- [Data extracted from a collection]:

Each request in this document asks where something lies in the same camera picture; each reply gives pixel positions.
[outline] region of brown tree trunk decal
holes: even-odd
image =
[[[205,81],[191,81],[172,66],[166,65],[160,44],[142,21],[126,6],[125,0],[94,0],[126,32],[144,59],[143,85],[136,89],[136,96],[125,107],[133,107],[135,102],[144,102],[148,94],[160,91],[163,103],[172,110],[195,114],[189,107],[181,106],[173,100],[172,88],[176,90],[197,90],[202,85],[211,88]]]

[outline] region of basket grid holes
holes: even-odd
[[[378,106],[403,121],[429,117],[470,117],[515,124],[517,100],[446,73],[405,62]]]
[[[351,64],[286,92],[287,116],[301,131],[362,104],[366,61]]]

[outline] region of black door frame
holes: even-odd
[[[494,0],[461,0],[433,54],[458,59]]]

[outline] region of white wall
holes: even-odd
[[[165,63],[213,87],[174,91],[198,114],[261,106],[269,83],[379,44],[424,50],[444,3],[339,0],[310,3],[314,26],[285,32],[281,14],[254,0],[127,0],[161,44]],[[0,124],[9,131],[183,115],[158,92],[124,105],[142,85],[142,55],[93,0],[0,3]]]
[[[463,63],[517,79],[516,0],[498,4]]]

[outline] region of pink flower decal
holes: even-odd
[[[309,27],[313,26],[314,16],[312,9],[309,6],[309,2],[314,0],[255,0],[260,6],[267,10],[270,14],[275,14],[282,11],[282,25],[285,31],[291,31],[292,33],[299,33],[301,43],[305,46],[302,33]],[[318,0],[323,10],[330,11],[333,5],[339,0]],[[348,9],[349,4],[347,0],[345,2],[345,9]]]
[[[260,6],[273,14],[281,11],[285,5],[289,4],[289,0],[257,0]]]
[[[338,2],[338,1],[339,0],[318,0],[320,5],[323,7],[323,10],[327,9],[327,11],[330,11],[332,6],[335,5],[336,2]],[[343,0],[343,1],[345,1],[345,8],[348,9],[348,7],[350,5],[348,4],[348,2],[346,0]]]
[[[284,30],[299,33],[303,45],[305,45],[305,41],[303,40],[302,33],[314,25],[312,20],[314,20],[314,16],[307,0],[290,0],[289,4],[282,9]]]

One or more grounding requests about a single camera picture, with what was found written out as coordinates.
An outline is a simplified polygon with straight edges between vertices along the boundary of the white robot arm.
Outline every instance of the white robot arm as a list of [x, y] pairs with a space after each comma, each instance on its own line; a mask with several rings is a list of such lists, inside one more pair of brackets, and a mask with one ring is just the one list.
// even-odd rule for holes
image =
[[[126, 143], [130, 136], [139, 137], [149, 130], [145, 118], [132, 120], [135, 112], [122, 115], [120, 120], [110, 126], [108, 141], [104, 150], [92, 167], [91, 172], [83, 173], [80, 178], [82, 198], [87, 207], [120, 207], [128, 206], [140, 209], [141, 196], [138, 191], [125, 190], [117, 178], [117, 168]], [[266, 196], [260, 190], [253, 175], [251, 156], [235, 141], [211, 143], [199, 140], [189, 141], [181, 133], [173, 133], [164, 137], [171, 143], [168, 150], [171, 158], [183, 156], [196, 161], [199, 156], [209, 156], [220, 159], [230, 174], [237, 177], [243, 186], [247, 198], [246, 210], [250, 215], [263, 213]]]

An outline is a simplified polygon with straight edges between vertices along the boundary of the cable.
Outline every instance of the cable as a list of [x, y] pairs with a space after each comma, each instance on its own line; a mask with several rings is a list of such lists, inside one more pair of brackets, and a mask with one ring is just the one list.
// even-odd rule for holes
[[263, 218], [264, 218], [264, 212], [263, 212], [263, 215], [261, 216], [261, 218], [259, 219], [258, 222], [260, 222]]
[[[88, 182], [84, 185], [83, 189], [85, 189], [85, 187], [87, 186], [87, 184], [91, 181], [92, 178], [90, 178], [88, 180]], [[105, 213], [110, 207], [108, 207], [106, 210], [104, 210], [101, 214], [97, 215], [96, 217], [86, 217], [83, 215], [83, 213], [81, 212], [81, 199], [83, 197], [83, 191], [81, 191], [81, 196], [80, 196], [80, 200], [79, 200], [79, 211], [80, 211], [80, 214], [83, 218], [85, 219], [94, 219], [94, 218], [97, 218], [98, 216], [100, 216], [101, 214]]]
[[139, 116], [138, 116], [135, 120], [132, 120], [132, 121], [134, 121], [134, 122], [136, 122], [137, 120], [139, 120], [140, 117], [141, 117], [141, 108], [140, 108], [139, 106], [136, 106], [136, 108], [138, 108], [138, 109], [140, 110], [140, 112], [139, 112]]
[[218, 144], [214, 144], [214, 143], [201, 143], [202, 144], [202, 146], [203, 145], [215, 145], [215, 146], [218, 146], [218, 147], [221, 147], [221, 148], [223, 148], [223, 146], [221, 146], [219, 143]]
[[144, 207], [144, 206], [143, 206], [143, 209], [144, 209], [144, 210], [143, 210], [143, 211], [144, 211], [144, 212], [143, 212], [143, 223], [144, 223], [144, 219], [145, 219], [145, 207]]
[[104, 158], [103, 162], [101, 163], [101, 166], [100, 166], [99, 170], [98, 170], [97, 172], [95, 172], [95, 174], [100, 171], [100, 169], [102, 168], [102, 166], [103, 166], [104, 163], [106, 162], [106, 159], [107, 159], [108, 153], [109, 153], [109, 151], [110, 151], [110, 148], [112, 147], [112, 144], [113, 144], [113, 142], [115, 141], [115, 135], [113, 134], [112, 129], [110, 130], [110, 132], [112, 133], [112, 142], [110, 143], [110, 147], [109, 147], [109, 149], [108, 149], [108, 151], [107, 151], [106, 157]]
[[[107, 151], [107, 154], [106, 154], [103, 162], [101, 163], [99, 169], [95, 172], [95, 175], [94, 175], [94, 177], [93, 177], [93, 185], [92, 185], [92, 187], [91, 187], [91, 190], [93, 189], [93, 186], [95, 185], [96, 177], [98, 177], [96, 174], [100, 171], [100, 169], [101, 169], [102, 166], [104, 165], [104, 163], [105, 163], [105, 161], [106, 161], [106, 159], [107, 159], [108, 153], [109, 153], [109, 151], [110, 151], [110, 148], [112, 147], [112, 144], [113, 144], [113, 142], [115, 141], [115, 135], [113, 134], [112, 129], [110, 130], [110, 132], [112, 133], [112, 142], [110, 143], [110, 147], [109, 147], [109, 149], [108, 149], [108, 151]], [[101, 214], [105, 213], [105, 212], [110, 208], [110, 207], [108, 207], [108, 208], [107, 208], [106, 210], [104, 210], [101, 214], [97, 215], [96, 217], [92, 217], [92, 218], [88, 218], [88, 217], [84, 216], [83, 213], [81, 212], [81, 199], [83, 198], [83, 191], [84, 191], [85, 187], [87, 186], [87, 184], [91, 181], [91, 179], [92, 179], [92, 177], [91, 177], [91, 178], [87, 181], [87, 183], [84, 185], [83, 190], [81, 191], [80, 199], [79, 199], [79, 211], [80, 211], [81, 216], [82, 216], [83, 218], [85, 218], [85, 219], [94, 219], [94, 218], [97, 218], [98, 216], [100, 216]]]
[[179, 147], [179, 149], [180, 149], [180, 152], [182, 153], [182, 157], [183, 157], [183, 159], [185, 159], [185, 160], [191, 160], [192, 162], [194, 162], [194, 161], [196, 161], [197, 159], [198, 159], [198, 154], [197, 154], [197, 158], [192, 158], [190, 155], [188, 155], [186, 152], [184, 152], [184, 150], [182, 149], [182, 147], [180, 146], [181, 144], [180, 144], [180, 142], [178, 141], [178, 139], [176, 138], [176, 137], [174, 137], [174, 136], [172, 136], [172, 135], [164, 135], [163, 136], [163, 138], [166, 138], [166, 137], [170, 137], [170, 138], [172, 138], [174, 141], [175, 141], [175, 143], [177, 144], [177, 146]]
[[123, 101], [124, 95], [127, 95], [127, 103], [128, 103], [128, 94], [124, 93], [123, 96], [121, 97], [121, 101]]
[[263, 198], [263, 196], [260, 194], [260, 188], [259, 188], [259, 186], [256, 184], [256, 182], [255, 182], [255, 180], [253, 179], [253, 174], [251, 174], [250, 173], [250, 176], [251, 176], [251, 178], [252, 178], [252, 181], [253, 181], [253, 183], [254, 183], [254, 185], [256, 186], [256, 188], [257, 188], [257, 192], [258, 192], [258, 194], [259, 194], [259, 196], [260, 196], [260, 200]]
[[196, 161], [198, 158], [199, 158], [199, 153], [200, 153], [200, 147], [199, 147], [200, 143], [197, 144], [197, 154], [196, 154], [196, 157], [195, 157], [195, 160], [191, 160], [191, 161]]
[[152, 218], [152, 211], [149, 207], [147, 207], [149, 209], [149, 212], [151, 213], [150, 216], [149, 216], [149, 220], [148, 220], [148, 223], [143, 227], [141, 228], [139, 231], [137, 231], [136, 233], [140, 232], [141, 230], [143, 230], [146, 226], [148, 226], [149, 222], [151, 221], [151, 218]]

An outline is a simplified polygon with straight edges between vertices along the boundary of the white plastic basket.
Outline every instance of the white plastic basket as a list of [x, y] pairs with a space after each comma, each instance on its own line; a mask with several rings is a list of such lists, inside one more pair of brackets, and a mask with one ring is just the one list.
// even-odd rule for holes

- [Exercise]: Set down, unchanged, only those lines above that fall between the line with "of the cable." and the line with "Outline every instance of the cable", the two end lines included.

- [Task solution]:
An outline is a simplified polygon with straight edges between vertices along the boundary of the cable.
Outline every instance of the cable as a list of [x, y] pairs with a space after each comma, each instance on its own line; a mask with several rings is a list of such lists, inside one more pair of brackets, and a mask with one ring is just the one list.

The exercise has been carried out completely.